==== Collected data

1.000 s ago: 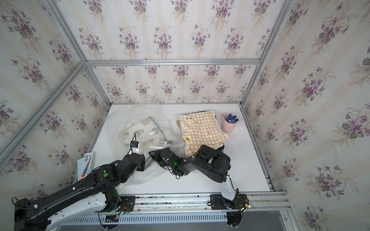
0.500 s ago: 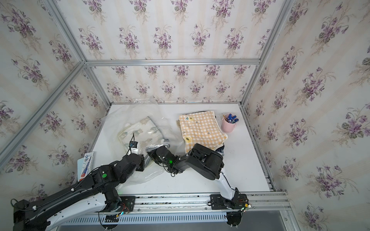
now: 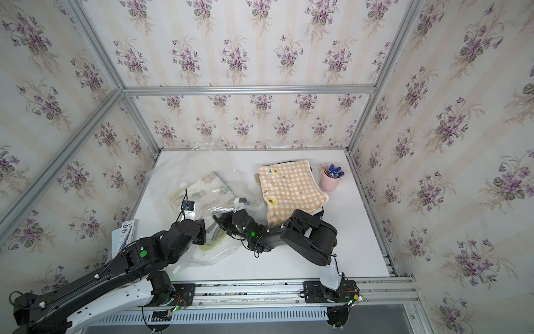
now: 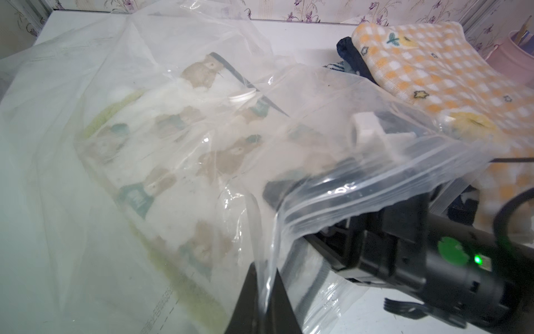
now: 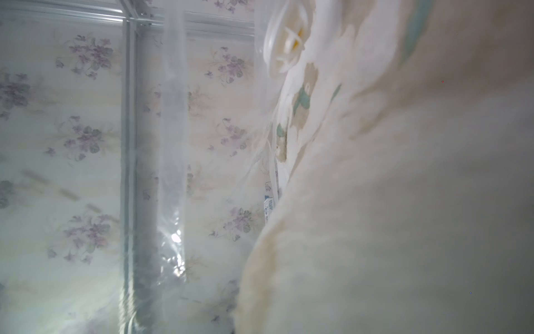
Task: Take the blanket out of the vacuum bag
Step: Take out the blanket from the vacuum bag.
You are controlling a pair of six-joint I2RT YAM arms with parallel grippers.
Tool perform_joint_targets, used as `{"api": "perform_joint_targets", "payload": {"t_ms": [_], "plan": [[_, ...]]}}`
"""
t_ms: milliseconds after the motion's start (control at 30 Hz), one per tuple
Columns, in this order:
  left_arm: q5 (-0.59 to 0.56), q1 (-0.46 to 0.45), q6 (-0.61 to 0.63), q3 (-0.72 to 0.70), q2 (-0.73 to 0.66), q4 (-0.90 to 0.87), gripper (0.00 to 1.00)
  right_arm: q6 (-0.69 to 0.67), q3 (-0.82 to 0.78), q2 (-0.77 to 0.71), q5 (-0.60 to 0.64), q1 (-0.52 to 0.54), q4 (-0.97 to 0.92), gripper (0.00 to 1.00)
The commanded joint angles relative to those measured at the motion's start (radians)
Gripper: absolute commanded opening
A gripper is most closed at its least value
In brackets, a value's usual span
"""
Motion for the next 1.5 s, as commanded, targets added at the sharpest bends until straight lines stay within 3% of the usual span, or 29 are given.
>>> {"api": "perform_joint_targets", "payload": {"t_ms": [0,833,1233,1467], "plan": [[-0.041,0.003,0.001,0.018,0.006,-0.003,0.08,0.01,-0.032,-0.049,-0.02,0.005,0.057,0.0],[-0.067,0.006,-0.034,0.008,0.057,0.037,0.09,-0.124,-0.28,-0.451,0.051,0.157,-0.03,0.0],[-0.054,0.011,-0.065,-0.015,0.067,0.061,0.1,-0.409,-0.13,-0.705,0.185,0.182,-0.328,0.0],[-0.042,0.012,-0.086,-0.02,0.082,0.074,0.09,-0.494,0.01,-0.727,0.101,0.069,-0.422,0.0]]}}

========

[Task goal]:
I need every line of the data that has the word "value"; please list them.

[Response]:
A gripper is most closed at its least value
In brackets, a value's usual span

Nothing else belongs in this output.